Benefit of Early Steroid Injection for Radicular Low Back PainThere are many possible causes of low back pain (LBP). But when the sciatic nerve is irritated, patients are classified in a subset group as having radicular LBP. Treatment for this problem remains under investigation. In this study, the early use of an intramuscular corticosteroid injection for this problem is studied.
Adults ages 21 to 50 with LBP and a positive straight leg raise (SLR) test were included. The researchers defined a positive response to this test as pain that went down either leg (past the knee) when the leg was lifted straight up between 30 and 70 degrees. Pain with this motion is a strong sign of a herniated disc.
All patients were first seen in the emergency department. Their back pain had started within the last week. Anyone with a previous history of back pain was not allowed to participate in this study.
Patients were divided into two groups. One group received a single injection of methylprednisolone acetate along with antiinflammatory and narcotic medications for pain relief. The second group received a placebo injection (no steroid) and the same medications for pain and inflammation.

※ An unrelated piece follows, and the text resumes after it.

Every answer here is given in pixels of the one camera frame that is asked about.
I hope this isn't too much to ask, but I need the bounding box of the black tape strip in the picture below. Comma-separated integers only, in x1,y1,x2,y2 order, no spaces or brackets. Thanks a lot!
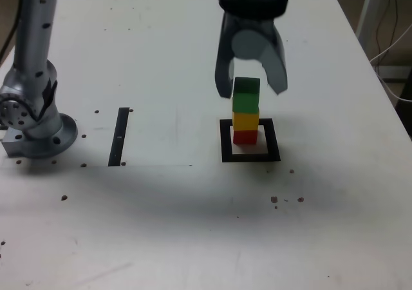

Patients were contacted one month after discharge from the emergency department. The main outcome of the study was pain intensity at that time. Other measures used to assess results included use of pain relievers, function, and any adverse effects from the medications. The Roland-Morris-18 functional disability scale was used to measure the effect pain had on daily and work activities.
The main measure of difference between the two groups was not pain intensity. Both groups had equal amounts of pain relief. Use of pain relievers and the disability scale were better measures of the benefit of methylprednisolone. Improvements were seen at the end of one week and at the end of one month. The authors say this finding suggests that methylprednisolone may actually affect the underlying disc problem.
Previous studies led to the suggestion that corticosteroid drugs should not be used for radicular LBP. But this study has shown a benefit when using them early in the onset of symptoms. The patient population was specific to those who were probably having pain from an acute disc herniation. The use of a steroid injection for patients without a positive straight leg raise is not advised.
The results of this study show that young adults may benefit from the early administration of an intramuscular steroid injection. Further study is needed to find out the best drug to use, optimal dose, timing, and method of delivery (e.g., intramuscular versus intravenous).
Benjamin W. Friedman, MD, MS, et al. A Randomized Placebo-Controlled Trial of Single-Dose IM Corticosteroid for Radicular Low Back Pain. In Spine. August 15, 2008. Vol. 33. No. 18. Pp. E624-E629.